About this task: For this exercise, restate every line below word for word and drop the images.

Data section:
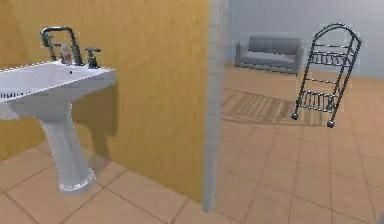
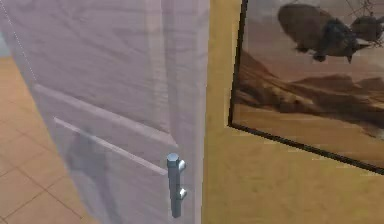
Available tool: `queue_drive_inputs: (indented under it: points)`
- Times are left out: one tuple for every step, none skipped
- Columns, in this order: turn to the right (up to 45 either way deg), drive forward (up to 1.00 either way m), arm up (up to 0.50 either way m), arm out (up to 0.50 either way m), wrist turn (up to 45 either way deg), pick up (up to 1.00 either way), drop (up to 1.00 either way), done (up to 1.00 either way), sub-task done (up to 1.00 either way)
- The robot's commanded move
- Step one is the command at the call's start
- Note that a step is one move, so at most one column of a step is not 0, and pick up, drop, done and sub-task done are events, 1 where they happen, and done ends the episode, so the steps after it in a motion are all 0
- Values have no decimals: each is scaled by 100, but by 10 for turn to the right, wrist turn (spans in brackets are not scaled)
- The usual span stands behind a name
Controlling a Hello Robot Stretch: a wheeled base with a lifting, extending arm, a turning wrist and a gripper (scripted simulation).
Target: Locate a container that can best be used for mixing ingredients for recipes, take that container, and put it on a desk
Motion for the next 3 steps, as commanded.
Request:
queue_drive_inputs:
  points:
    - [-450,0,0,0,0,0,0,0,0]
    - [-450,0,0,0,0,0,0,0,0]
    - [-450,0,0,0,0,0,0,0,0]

Answer section:
Available tool: `queue_drive_inputs: (indented under it: points)`
- Times are left out: one tuple for every step, none skipped
- Columns, in this order: turn to the right (up to 45 either way deg), drive forward (up to 1.00 either way m), arm up (up to 0.50 either way m), arm out (up to 0.50 either way m), wrist turn (up to 45 either way deg), pick up (up to 1.00 either way), drop (up to 1.00 either way), done (up to 1.00 either way), sub-task done (up to 1.00 either way)
- The robot's commanded move
- Step one is the command at the call's start
- Note that a step is one move, so at most one column of a step is not 0, and pick up, drop, done and sub-task done are events, 1 where they happen, and done ends the episode, so the steps after it in a motion are all 0
- Values have no decimals: each is scaled by 100, but by 10 for turn to the right, wrist turn (spans in brackets are not scaled)
- The usual span stands behind a name
Controlling a Hello Robot Stretch: a wheeled base with a lifting, extending arm, a turning wrist and a gripper (scripted simulation).
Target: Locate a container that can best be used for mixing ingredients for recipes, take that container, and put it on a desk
Motion for the next 3 steps, as commanded.
Request:
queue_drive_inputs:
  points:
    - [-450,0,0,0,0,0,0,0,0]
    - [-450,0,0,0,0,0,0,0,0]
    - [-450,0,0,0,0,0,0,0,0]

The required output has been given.